The specific topics of concentration will include sound synthesis techniques
and programming frameworks, support for real-time distributed processing,
expert systems for multimedia data, and high-level representation languages
for media data. Several examples of recent technical and artistic results
will be presented and discussed.
Biography:
Stephen Travis Pope studied at Cornell University, the Vienna Music Academy,
and the "Mozarteum" in Salzburg, Austria, receiving a variety
of degrees and certificates in electrical engineering/computer science,
recording engineering, and music theory and composition. From 1988 through
1997, he served as editor-in-chief of "Computer Music Journal,"

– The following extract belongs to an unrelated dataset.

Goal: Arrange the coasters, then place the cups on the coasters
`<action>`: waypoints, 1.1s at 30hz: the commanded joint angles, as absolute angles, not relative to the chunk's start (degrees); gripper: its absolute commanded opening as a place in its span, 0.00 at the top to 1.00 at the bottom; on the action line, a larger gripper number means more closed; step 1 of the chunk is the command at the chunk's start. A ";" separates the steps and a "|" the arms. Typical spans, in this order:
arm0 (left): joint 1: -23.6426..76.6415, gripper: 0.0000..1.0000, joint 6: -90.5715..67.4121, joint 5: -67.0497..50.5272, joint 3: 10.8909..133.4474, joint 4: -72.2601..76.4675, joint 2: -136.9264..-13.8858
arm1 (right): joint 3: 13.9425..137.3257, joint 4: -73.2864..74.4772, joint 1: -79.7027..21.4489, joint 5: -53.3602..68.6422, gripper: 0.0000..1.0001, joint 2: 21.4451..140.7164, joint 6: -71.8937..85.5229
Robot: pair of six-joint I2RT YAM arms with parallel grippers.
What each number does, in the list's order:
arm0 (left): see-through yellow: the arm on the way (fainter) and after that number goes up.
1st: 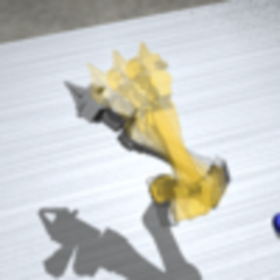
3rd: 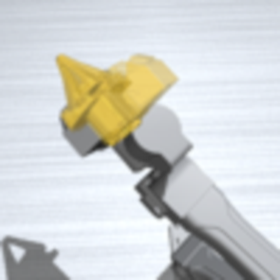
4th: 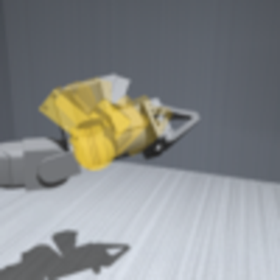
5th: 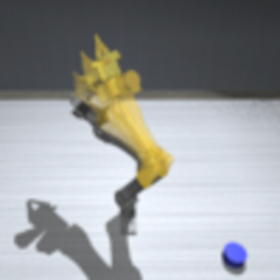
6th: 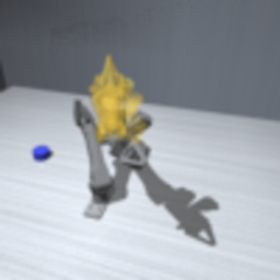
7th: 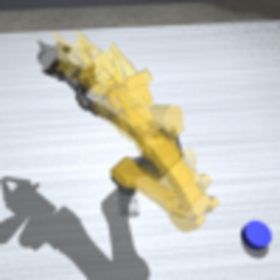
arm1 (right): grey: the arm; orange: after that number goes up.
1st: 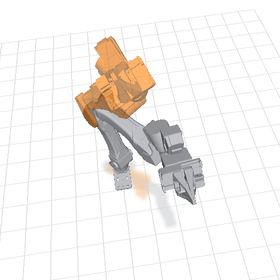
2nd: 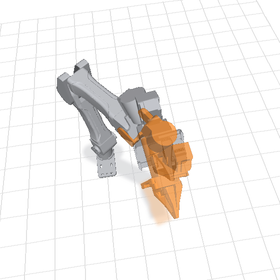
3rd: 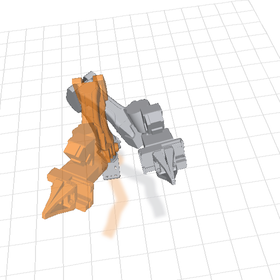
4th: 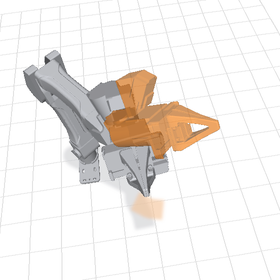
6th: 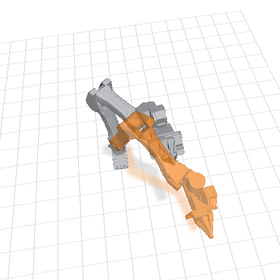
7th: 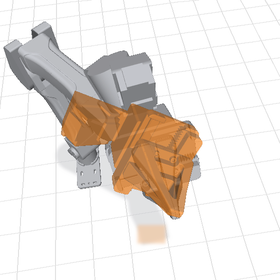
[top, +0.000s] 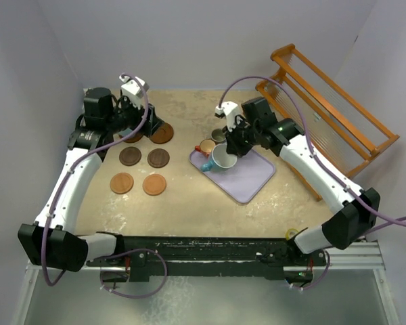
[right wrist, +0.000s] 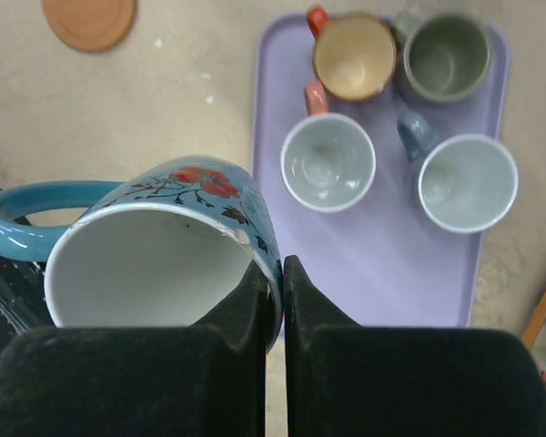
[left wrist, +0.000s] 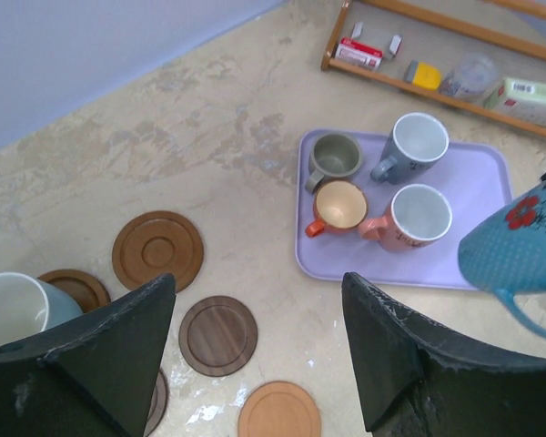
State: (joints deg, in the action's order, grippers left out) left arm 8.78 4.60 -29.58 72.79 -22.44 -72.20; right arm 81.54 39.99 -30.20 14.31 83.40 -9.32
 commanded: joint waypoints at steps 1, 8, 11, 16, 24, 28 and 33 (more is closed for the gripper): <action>9.42 0.28 2.10 -29.78 78.37 -25.01 -70.39 | 91.05 36.74 -33.73 9.50 1.00 85.74 -7.18; 10.74 0.27 -0.19 -30.23 83.66 -30.56 -71.64 | 101.30 36.07 -38.79 -0.49 1.00 91.69 -4.50; 12.41 0.27 -1.64 -29.93 84.27 -30.71 -71.75 | 104.38 36.03 -40.64 -4.26 1.00 93.58 -4.03; 17.82 0.27 -4.09 -24.73 84.59 -30.76 -72.61 | 108.89 36.56 -42.29 -8.51 1.00 96.84 -2.12; 21.63 0.28 -9.25 -19.76 83.11 -27.75 -76.62 | 112.02 36.20 -43.41 -12.94 1.00 99.26 2.39; 23.65 0.29 -10.35 -17.61 82.70 -26.17 -77.90 | 112.29 35.75 -43.79 -15.19 1.00 99.47 3.67; 24.54 0.33 -10.93 -16.61 83.11 -24.87 -79.37 | 112.25 35.66 -44.07 -16.97 1.00 99.77 5.29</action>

published by the MIT Press. He is currently active at UCSB as a senior
research specialist and composer in the Dept. of Music, and a lecturer
in the Graduate Program in Media Arts and Technology (MAT). His research
interests are distributed programming, digital audio signal processing,
object-oriented analysis and design, spatial sound, and music representation
languages. Stephen has over 90 publications on topics related to music
theory and composition, computer music, artificial intelligence, graphics
and user interfaces, integrated programming environments, and object-oriented
programming. His music is published by GEMA and Touch, and is available
in recorded form from Centaur Records, Perspectives of New Music, Touch
Records, SBC Records, Disc0 records, and from the Electronic Music Foundation.